そのなかにはタイボクもいた。
おーい、タイボク。清崎は呼びつけるようにタイボクを呼んだが、タイボクは返事もしないし、清崎のほうへ近寄りもしなかった。
「おまえってさ、女とばかり帰るな、女みてえ」
確かにタイボクの周りには、そのとき、女子ばかりがいた。誘ったわけではない。誘われたわけでもない。単なる偶然だ。
「おまえ、下手だなって京平が言ってたぞ。三人の孫悟空の中で一番下手だって。猿だからお面いらないって」
女子たちが、最後のところでわっと笑った。タイボクは裏切られたような気持ちになった。誰か一人くらいは、そんなことないよって言ってくれてもいいのに。そう思った自分は甘いなと思いながら、外履きの運動靴にかえ、じゃあな、と誰にともなく言い、走りかけたとき、清崎がタイボクの足に足をかけ、タイボクはつんのめりそうになりながら、おっとっとっと、すんでのところで、ころばずに持ち直した。
ばーか。
ばーのところにとりわけ力を込め、タイボクは清崎に叫ぶ。
清崎、何も言えずに、実に気持ちの悪い真顔で、タイボクをじーっと見た。
走り去るタイボクに女子たちも続いた。振り返ると、下駄箱のところに一人取り残された清崎が、やけに貧相で孤独に見える。あいつ、痩せてるなとタイボクは思った。
「京平が言っていた」というせりふが、胸にひっかかっていたが、直接それを聞いたわけではない。自分の目と耳以外は信用するなと、日頃から父に言われている。あんなチンピラに負けてたまるか。いじめられたらいじめかえしてやる。誰に教わったわけでもないのに、タイボクのなかには、そんな気持ちがむらむらとわきあがってきて、どうにもこうにも抑えようがない。
タイボクには妙な自信と自負があった。孫悟空のトリプルキャストで、他の二人と自分を比べたことはない、比べたことはないが、孫悟空をリレーのように三人で演じることが、どうにも歯がゆくてならなかった。
タイボクの演技について、面と向かって褒めてくれる人は一人としていなかったが、タイボクはどこかで確信していた。
自分こそが孫悟空だと。口に出していえば、どんなにいばって聞こえるか。それがわかるから決して言葉にはしなかったが、自分のなかにどしんと置かれた不思議な自信の感触に、タイボクは自分でも驚き、支えられていた。
京平に問いただしてみようとは、かすかにも思わなかった。
それよりも明日のキッズフェスタにやってくるというママのことが気がかりだった。ママと父さんは、どんな顔をして何を話すのか。

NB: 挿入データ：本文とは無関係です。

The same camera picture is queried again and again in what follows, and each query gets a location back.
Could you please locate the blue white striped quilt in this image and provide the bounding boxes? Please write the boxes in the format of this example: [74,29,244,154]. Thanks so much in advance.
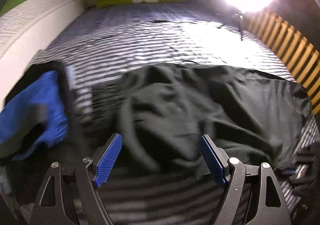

二人が夜中にやりあっている声を、以前、タイボクは聞いてしまったことがある。あんな声を出すママをタイボクは初めて知った。獣のようなうなり声だった。ママが狂ってしまったとそのとき思った。タイボクは声をあげた泣いた。すると二人は、ドアの向こうでぴたりと喧嘩をやめた。喧嘩は終わったというのに、二人はそのあと別れてしまった。
あのとき自分が泣いたから。
だから別れたのだと、タイボクはひそかに思っていた。